Frankfurter Allgemeine Zeitung hier Artikel von Hendrik Kafsack • 14.2.23
Die EU läutet das Ende des Verbrennungsmotors ein. Das Europaparlament hat am Dienstag in Straßburg mit 340 Stimmen, 279 Gegenstimmen und 21 Enthaltungen dafür gestimmt, von 2035 nur noch Wagen mit Elektro- oder Wasserstoffantrieb neu zuzulassen. Für neue Autos und leichte Nutzfahrzeuge mit Benzin- und Dieselantrieb ist damit Ende 2034 Schluss. Das gilt auch, wenn sie mit synthetischen Kraftstoffen, sogenannten E-Fuels betrieben werden.

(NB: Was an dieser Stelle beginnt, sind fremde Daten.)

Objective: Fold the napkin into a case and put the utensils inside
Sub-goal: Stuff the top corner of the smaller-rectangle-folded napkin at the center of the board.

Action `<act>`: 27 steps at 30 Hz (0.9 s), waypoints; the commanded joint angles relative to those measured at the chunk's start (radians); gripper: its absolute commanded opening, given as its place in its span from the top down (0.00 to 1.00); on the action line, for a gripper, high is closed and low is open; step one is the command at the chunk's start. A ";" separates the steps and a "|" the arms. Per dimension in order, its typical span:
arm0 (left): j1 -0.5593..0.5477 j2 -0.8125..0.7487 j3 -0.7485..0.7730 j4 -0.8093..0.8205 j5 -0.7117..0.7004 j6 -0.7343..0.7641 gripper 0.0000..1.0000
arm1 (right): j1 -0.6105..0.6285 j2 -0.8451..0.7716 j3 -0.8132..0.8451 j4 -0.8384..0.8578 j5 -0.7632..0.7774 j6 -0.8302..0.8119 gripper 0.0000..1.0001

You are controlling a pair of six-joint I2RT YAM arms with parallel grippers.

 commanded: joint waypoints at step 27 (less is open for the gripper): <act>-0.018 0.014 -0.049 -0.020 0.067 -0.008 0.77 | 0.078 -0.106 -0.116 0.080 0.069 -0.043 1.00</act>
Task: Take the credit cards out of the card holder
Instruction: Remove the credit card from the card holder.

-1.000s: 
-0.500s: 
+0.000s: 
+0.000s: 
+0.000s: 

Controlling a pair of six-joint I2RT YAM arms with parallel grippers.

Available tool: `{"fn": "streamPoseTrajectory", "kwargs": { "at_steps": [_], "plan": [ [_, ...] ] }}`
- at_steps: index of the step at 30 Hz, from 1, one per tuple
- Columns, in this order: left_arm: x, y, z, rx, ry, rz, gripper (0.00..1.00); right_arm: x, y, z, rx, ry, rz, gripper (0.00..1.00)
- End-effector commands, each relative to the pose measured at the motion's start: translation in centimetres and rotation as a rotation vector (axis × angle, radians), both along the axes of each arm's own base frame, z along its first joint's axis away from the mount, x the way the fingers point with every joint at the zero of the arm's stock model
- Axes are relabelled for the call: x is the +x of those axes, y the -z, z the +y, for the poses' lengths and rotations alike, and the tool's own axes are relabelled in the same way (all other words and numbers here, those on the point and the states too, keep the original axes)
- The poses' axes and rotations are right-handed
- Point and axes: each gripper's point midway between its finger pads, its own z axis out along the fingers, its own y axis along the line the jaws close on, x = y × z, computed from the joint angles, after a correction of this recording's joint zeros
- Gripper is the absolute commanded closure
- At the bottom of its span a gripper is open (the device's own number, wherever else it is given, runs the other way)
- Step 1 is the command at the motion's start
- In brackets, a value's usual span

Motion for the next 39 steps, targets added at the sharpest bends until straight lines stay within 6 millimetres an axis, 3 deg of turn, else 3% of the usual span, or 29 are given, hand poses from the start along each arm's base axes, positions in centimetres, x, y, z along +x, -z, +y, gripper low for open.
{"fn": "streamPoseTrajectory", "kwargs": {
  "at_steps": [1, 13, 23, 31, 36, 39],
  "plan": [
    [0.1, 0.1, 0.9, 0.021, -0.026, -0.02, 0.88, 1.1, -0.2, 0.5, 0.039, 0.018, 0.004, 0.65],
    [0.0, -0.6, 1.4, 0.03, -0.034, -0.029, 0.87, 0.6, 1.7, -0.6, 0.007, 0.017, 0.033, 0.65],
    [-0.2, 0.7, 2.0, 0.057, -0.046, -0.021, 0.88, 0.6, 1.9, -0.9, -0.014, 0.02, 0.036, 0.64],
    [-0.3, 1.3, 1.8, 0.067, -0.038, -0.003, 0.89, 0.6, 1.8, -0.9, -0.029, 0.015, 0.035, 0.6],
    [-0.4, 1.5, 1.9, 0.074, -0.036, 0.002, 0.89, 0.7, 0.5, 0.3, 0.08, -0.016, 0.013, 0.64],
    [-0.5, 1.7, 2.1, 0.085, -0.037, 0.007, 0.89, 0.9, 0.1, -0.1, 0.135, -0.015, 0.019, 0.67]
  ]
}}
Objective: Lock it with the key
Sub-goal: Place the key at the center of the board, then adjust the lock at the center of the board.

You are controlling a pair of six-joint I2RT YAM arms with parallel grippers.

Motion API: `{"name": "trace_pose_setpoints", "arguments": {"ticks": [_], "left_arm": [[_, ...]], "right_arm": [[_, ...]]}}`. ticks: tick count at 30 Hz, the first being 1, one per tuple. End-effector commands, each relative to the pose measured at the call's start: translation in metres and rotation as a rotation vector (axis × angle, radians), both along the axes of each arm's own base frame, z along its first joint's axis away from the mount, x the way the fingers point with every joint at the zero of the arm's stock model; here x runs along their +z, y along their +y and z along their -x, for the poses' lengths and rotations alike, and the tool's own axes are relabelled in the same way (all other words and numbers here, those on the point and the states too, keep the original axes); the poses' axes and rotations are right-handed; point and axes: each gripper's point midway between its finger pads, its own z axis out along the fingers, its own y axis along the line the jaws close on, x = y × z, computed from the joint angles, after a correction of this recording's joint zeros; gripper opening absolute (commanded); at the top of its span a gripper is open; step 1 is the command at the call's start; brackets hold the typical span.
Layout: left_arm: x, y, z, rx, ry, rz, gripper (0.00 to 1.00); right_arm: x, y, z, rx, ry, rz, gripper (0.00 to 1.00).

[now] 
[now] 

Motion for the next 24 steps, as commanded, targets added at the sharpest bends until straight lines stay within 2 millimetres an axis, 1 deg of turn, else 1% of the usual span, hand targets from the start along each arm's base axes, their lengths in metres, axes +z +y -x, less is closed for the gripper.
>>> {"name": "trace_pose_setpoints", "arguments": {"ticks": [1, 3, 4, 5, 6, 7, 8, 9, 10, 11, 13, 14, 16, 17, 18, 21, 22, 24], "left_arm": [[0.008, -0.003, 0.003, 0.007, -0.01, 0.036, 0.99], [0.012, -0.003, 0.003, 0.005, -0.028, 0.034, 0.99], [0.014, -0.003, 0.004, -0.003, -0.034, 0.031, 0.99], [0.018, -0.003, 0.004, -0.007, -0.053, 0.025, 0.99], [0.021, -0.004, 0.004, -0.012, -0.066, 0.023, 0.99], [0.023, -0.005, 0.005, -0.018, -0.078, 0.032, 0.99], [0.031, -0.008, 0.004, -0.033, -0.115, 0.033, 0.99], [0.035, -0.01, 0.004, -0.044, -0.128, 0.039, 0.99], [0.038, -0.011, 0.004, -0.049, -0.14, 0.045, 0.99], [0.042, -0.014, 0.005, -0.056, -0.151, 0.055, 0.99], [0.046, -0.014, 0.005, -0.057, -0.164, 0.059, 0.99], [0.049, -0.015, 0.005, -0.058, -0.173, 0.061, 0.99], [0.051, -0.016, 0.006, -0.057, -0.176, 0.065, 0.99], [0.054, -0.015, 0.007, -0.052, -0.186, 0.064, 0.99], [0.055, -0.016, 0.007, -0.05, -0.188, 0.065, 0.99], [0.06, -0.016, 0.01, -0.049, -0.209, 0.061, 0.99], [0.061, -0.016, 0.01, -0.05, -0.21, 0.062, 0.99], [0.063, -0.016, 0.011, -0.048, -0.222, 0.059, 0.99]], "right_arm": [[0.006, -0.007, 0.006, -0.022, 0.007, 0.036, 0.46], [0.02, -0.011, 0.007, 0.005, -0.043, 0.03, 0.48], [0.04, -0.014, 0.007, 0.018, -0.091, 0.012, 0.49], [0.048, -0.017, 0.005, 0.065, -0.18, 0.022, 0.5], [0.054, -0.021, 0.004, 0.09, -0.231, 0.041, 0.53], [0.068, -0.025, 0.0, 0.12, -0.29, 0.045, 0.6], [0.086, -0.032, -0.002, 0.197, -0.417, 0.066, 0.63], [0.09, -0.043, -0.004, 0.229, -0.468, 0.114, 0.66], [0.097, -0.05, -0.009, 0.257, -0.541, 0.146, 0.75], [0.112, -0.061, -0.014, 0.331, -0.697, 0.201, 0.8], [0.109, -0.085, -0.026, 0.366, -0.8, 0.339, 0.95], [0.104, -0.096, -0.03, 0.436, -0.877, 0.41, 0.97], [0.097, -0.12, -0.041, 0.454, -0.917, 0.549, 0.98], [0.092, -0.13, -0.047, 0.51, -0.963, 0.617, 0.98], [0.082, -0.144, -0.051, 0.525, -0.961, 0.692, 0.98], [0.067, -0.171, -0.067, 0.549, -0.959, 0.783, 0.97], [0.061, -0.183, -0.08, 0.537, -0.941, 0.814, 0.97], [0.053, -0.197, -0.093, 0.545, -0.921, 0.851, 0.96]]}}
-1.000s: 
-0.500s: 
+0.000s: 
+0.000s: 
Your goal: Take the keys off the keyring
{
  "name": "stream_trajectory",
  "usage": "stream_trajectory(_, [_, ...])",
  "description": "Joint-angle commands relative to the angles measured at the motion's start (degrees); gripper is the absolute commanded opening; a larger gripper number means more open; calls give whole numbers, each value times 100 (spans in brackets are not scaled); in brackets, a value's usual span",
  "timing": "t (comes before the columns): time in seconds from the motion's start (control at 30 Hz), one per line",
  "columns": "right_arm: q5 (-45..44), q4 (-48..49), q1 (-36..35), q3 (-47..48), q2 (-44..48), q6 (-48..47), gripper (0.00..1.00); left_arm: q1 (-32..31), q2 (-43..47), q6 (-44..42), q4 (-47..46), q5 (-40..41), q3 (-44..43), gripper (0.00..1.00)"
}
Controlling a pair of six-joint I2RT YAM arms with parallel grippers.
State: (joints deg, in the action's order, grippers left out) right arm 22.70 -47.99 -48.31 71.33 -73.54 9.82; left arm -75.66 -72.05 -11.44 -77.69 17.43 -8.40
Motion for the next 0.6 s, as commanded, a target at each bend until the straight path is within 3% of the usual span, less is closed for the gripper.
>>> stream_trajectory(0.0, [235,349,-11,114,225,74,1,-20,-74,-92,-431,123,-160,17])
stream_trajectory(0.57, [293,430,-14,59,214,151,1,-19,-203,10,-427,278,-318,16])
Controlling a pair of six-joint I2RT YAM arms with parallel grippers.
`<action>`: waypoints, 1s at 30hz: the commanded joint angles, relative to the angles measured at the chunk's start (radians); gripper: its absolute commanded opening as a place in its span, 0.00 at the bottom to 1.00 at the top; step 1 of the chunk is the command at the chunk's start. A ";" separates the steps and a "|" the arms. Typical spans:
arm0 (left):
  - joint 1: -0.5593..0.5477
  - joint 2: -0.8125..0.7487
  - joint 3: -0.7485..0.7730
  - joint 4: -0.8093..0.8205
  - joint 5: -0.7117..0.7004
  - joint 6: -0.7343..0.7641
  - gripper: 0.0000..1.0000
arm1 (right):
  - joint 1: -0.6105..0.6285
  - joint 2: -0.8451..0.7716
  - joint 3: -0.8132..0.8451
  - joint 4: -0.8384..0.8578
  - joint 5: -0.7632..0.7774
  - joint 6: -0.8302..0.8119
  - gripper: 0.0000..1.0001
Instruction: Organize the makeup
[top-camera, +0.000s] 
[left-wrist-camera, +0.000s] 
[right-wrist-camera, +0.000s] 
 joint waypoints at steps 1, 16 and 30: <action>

Als Zwischenziele soll der CO2-Ausstoß von Autos bis 2030 um 55 Prozent verglichen mit 2021 sinken. Für leichte Nutzfahrzeuge ist das Zwischenziel 50 Prozent. Das Parlament stellte sich damit hinter einen im Herbst mit dem Ministerrat der Mitgliedstaaten ausgehandelten Kompromiss zum Kommissionsvorschlag von 2021.
Viele Jobs seien gefährdet
Über die neuen CO2-Grenzwerte und das Verbrenner-Aus hatte es zuvor heftigen Streit gegeben. In der Bundesregierung hatte die FDP auf eine technologieoffene Lösung gedrungen, die es ermöglicht hätte, Verbrenner mit E-Fueles weiterzufahren. Das fand am Ende aber nur Eingang in einen rechtlich nicht bindenden, sogenannten Erwägungsgrund. Der fordert die Kommission auf, Vorschläge vorzulegen, wie Autos nach 2035 doch noch mit klimaneutralen E-Fuels betrieben werden könnten.
Wie das zu verstehen ist, ist umstritten, da das an Bedingungen geknüpft ist. „Die Kommission macht bisher nicht den Anschein, dass sie ernsthaft einen Vorschlag auf den Weg bringen will“, gestand der FDP-Abgeordnete Jan-Christoph Oetjen ein. „Das Parlament hat die letzte Ausfahrt verpasst“, sagte der CDU-Abgeordnete Jens Gieseke. Die Technologieoffenheit komme unter die Räder. Hunderttausende Jobs seien gefährdet. Das von Liberalen, Grünen und Sozialdemokraten gegebene Versprechen, dass auch neue Jobs entstünden, gehe nicht auf. Neue Batteriefabriken entstünden eher in Kanada und den USA. „Europa meldet sich zurück im Rennen um die reichweitenstärksten Batterien und modernsten Autos, da wir jetzt einen klaren Rahmen für die Autoindustrie haben, der Kurs auf die Elektromobilität nimmt“, sagte Michael Bloss von den Grünen.
Nach den Autos will die Kommission nun auch bei den CO2-Grenzwerten für Lastwagen und Busse nachsteuern. Sie will noch am Dienstag in Straßburg einen entsprechenden Gesetzesvorschlag vorlegen. Anders als bei den Autos verzichtet sie dieses Mal dem Vernehmen nach allerdings auf ein faktisches Verbot des Verbrennungsmotors. Stattdessen soll der Ausstoß bis 2040 um 90 Prozent verglichen mit 2019 sinken. Zuvor soll der CO2-Flottengrenzwert bis 2030 um 45 Prozent zurückgehen. Bis 2035 sollen es 65 Prozent weniger sein.
Das ist verglichen mit derzeit geltenden Grenzwerten eine spürbare Verschärfung. Bisher sollte der Ausstoß bis 2030 „nur“ um 30 Prozent sinken. Auch dieser Vorschlag muss nun noch von Europaparlament und Ministerrat beraten werden. Erst wenn beide Institutionen eine gemeinsame Position gefunden haben, kann er in Kraft treten.
Die CO2-Vorgaben für Autos, Busse und Nutzfahrzeugen sind Teil einer Reihe von europäischen Gesetzesvorhaben für die Automobilindustrie. Für Aufregung haben zuletzt vor allem die neuen Abgasgrenzwerte für Autos und Lastwagen (Euro 7) gesorgt. Dabei geht es nicht um den Klimaschutz, sondern um Luftqualität und Gesundheit. Zu dem von der Kommission im Herbst vorgelegten Vorschlag hatte sich zuletzt sogar die grüne Umweltministerin Steffi Lemke kritisch geäußert, insbesondere mit Blick auf die kurzen Einführungsfristen. Die Automobilbranche warnt, dass die Kosten für die Verbesserung der Abgaswerte die nötigen Investitionen in die Elektromobilität bremsen.